About this task - Copy out the entries below exactly as they stand, but only from the line containing "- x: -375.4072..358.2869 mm" through the line containing "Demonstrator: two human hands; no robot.".

--------

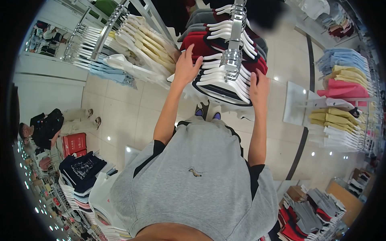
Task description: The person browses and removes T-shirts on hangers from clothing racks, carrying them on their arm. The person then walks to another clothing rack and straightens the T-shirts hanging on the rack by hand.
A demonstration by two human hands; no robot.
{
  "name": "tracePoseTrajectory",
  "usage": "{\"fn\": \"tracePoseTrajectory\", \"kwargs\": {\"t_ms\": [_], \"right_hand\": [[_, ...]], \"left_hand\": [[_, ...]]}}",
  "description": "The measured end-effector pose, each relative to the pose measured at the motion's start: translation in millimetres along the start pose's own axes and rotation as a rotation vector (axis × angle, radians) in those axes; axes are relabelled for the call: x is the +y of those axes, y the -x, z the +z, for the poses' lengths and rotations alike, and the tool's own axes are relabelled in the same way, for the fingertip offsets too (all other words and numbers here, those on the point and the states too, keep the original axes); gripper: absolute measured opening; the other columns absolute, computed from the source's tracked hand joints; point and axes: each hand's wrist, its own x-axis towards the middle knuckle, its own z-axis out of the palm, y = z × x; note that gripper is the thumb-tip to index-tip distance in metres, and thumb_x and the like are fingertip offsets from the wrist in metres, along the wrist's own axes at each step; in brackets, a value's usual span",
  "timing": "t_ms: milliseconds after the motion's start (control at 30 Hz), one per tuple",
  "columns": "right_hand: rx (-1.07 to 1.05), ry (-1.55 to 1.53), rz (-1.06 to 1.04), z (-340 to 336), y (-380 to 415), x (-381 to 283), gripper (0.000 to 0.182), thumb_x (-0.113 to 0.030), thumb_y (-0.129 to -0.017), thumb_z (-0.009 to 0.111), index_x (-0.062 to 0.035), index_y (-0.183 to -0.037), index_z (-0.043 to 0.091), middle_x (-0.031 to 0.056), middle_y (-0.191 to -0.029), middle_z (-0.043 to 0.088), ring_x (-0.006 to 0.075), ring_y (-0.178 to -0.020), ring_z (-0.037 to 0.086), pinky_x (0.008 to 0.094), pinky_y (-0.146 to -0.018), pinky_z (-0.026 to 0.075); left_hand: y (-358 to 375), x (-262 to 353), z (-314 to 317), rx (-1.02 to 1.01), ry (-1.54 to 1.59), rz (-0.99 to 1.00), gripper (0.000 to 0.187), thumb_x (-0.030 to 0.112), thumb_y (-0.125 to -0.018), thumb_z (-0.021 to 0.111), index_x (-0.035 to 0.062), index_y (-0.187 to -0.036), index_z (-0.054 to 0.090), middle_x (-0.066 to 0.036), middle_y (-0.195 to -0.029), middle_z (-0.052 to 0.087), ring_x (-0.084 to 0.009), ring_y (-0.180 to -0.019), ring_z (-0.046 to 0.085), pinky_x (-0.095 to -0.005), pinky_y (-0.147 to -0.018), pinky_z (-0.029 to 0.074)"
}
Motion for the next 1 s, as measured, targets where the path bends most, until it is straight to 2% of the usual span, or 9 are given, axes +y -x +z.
{"fn": "tracePoseTrajectory", "kwargs": {"t_ms": [167, 233, 333, 433, 500, 700, 833, 900, 1000], "right_hand": [[0.068, 0.051, -0.16, 6.0, 2.7, 1.9, 0.046, -0.036, -0.099, 0.049, -0.0011, -0.128, 0.057, 0.0172, -0.108, 0.064, 0.0335, -0.102, 0.054, 0.0447, -0.097, 0.039], [0.063, 0.053, -0.217, 5.4, 4.2, -6.3, 0.046, -0.036, -0.099, 0.049, -0.0014, -0.129, 0.057, 0.0169, -0.106, 0.064, 0.0335, -0.1, 0.055, 0.045, -0.097, 0.039], [0.032, -0.187, 0.0, 7.7, 6.7, -12.4, 0.045, -0.035, -0.099, 0.049, -0.0016, -0.129, 0.057, 0.0177, -0.108, 0.064, 0.0345, -0.101, 0.056, 0.0436, -0.098, 0.039], [0.062, -0.049, -0.17, 12.9, 7.1, 1.1, 0.046, -0.034, -0.099, 0.049, -0.0015, -0.13, 0.055, 0.018, -0.111, 0.064, 0.0342, -0.104, 0.057, 0.0413, -0.098, 0.04], [0.017, -0.137, 0.015, 12.1, 7.9, 2.7, 0.046, -0.034, -0.099, 0.048, -0.0013, -0.131, 0.054, 0.0182, -0.113, 0.064, 0.0332, -0.108, 0.057, 0.0399, -0.098, 0.041], [0.025, -0.225, -0.011, 15.6, 13.3, -3.2, 0.047, -0.035, -0.1, 0.046, -0.0007, -0.132, 0.053, 0.0175, -0.113, 0.065, 0.032, -0.107, 0.058, 0.0393, -0.097, 0.042], [0.023, -0.248, -0.022, 14.6, 8.4, -7.7, 0.049, -0.036, -0.1, 0.046, -0.0001, -0.134, 0.051, 0.0179, -0.115, 0.064, 0.0323, -0.107, 0.058, 0.0391, -0.097, 0.042], [-0.001, -0.291, 0.026, 10.6, 5.8, -14.2, 0.054, -0.035, -0.1, 0.046, 0.0003, -0.14, 0.043, 0.021, -0.13, 0.054, 0.0341, -0.12, 0.052, 0.0392, -0.104, 0.037], [0.16, -0.13, -0.164, 14.6, -9.6, -9.8, 0.059, -0.035, -0.1, 0.046, 0.0003, -0.145, 0.034, 0.0228, -0.145, 0.039, 0.036, -0.134, 0.039, 0.0398, -0.111, 0.029]], "left_hand": [[-10.0, 17.3, -15.7, -0.059, -0.24, -0.017, 0.077, 0.043, -0.091, 0.056, 0.0168, -0.153, 0.019, -0.019, -0.134, 0.047, -0.0389, -0.114, 0.055, -0.0531, -0.098, 0.038], [-14.6, 11.7, -10.4, -0.027, -0.195, -0.01, 0.078, 0.044, -0.091, 0.056, 0.0161, -0.153, 0.019, -0.019, -0.137, 0.044, -0.039, -0.116, 0.054, -0.0541, -0.099, 0.036], [-19.2, 3.4, -5.2, 0.027, -0.146, 0.02, 0.08, 0.046, -0.09, 0.056, 0.0154, -0.153, 0.019, -0.021, -0.145, 0.037, -0.0391, -0.114, 0.056, -0.0555, -0.099, 0.035], [-21.4, -1.3, -3.1, 0.056, -0.151, 0.058, 0.08, 0.047, -0.089, 0.056, 0.0148, -0.153, 0.02, -0.021, -0.151, 0.031, -0.0388, -0.111, 0.059, -0.0557, -0.099, 0.036], [-23.3, 0.6, -6.1, 0.067, -0.163, 0.076, 0.079, 0.048, -0.089, 0.055, 0.0142, -0.152, 0.022, -0.02, -0.153, 0.029, -0.0384, -0.112, 0.059, -0.0555, -0.099, 0.037], [-47.7, 7.3, -10.8, -0.16, -0.157, -0.074, 0.068, 0.051, -0.094, 0.046, 0.013, -0.149, 0.031, -0.017, -0.152, 0.034, -0.0385, -0.122, 0.052, -0.0472, -0.098, 0.043], [-57.1, 2.6, 2.8, -0.114, -0.069, -0.022, 0.068, 0.05, -0.094, 0.046, 0.0092, -0.146, 0.034, -0.02, -0.142, 0.046, -0.0402, -0.106, 0.061, -0.0476, -0.089, 0.047], [-55.8, 3.9, 3.8, -0.12, -0.061, -0.05, 0.065, 0.049, -0.094, 0.046, 0.0084, -0.144, 0.039, -0.021, -0.135, 0.053, -0.0405, -0.103, 0.061, -0.0481, -0.087, 0.048], [-45.1, 4.3, 7.6, 0.0, -0.106, -0.109, 0.048, 0.042, -0.094, 0.049, 0.0083, -0.127, 0.058, -0.017, -0.097, 0.07, -0.038, -0.095, 0.061, -0.0483, -0.086, 0.047]]}}
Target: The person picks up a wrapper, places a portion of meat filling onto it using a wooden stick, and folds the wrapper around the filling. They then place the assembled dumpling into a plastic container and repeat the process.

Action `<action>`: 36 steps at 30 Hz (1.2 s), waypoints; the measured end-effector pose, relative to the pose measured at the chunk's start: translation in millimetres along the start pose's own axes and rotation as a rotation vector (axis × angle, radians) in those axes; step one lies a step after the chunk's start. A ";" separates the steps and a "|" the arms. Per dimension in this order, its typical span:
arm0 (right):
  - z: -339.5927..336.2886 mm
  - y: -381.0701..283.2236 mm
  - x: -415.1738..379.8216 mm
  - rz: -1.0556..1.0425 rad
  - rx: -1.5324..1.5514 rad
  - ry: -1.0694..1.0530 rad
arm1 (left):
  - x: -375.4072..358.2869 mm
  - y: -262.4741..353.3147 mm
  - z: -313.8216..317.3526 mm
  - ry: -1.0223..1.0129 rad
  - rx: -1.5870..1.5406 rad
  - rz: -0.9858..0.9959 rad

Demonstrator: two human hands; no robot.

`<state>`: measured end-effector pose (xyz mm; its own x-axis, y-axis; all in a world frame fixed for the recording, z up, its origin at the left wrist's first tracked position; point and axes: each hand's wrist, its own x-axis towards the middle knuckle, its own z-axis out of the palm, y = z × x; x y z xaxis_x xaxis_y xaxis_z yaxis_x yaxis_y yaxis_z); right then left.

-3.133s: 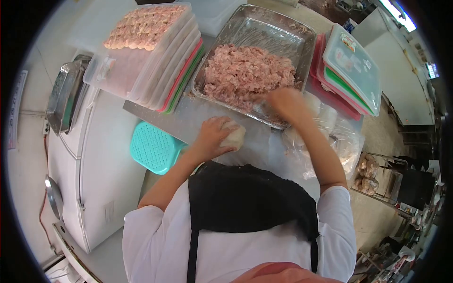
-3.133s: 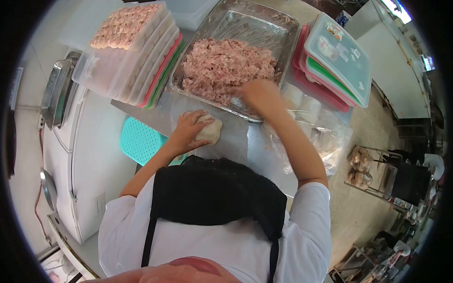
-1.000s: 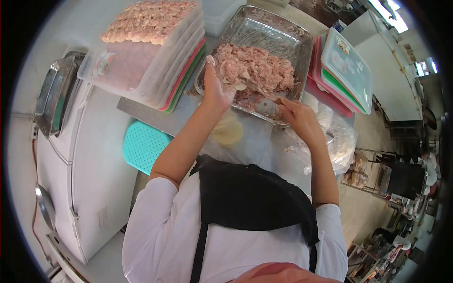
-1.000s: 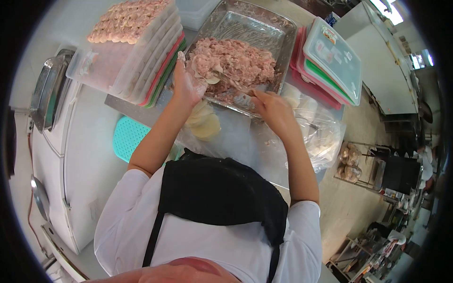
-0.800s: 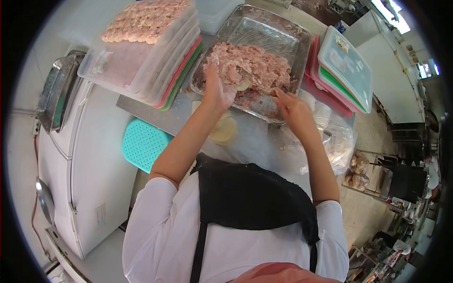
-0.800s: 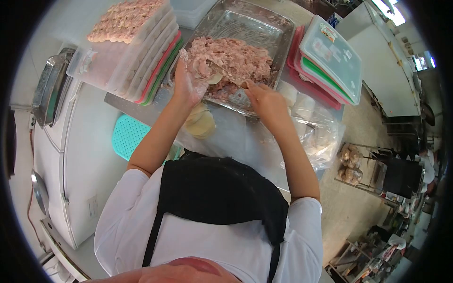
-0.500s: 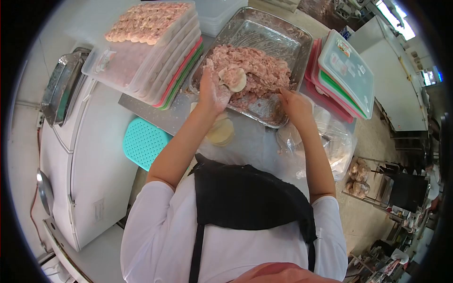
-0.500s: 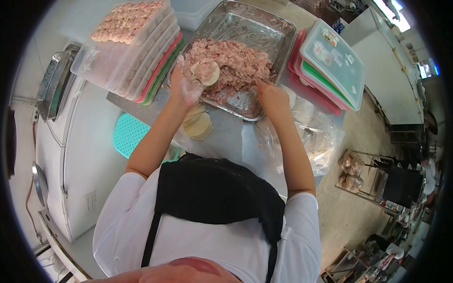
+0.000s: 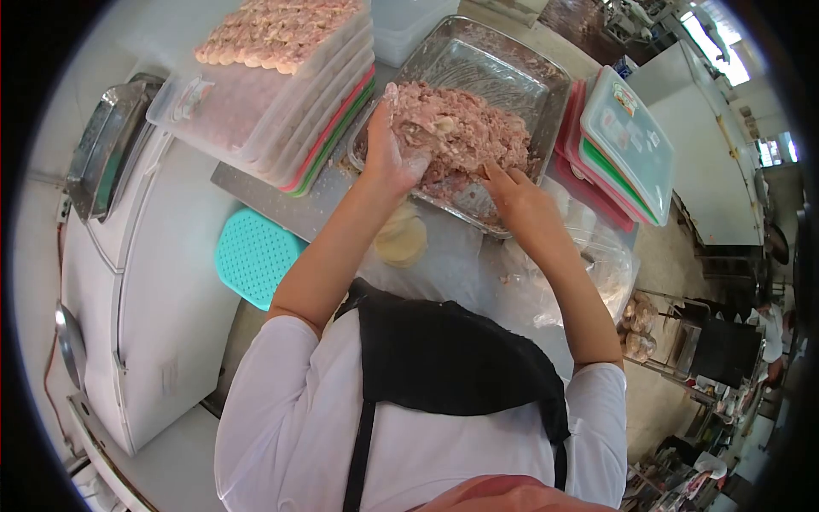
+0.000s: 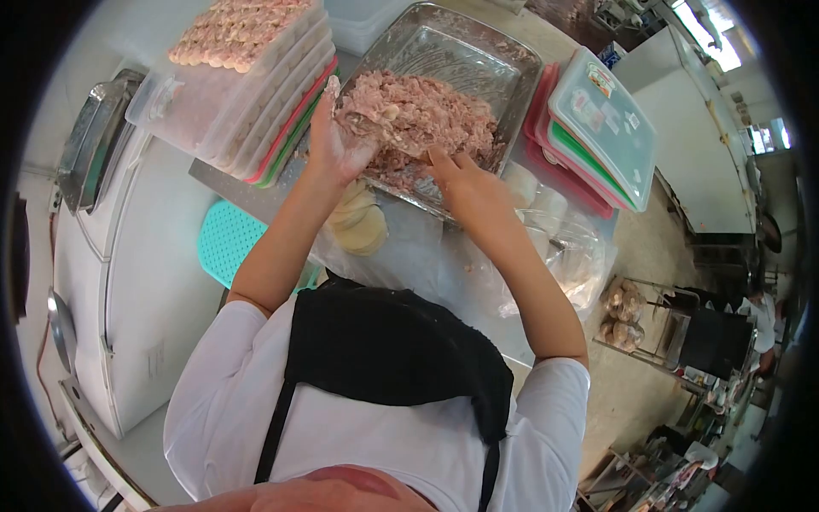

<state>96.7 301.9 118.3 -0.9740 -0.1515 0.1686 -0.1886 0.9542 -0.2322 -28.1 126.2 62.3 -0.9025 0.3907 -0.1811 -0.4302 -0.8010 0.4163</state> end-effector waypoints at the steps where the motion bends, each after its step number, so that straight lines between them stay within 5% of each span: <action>1: 5.3 4.7 2.8 -0.012 0.031 0.019 | -0.6 4.0 1.0 -0.027 -0.061 -0.032; 5: 1.0 30.1 6.2 0.034 0.413 0.189 | 10.3 18.8 -26.8 -0.261 0.105 -0.106; 11: -39.6 3.2 0.3 0.326 0.588 -0.298 | -14.7 54.6 4.1 -0.639 1.242 0.506; 14: -12.8 5.5 -5.6 0.087 0.579 -0.132 | -9.3 76.0 9.4 -0.718 1.425 0.067; 17: 5.5 13.0 3.9 0.095 0.528 -0.271 | -1.0 78.2 6.4 -0.889 1.571 0.249; 20: 18.4 35.7 11.2 0.021 0.406 -0.103 | 9.7 66.4 -7.3 -0.750 1.697 0.065; 23: 5.3 6.4 7.5 0.080 0.085 0.122 | 29.6 46.3 -40.5 -0.504 1.724 0.229; 26: 52.6 14.0 2.7 -0.007 0.117 0.230 | 3.3 50.7 2.4 -0.211 1.601 -0.217; 29: 65.3 65.6 -4.2 0.148 -0.039 0.006 | 15.7 40.3 -31.6 -0.323 1.835 0.157; 32: 36.2 75.3 -24.7 0.204 0.059 -0.045 | -6.7 50.1 -3.5 -0.384 1.633 -0.011; 35: -8.2 59.0 -33.4 0.277 0.505 -0.050 | -11.7 46.2 4.0 -0.617 1.672 0.311; 36: -12.1 55.9 -35.5 0.247 0.657 -0.042 | -14.4 44.1 9.2 -0.638 1.642 0.233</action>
<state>122.3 363.7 110.9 -0.9996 0.0277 0.0023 0.0151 0.6103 -0.7920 -33.9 89.4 91.4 -0.6180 0.7650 0.1814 0.5129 0.2173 0.8305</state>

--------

Solution -
  - x: -375.4072..358.2869 mm
  - y: -262.4741..353.3147 mm
  - z: -313.8216..317.3526 mm
  - ry: -1.0223..1.0129 rad
  - rx: -1.5870..1.5406 rad
  - rz: -0.9858..0.9959 rad

Demonstrator: two human hands; no robot.

There is no more output for this exercise.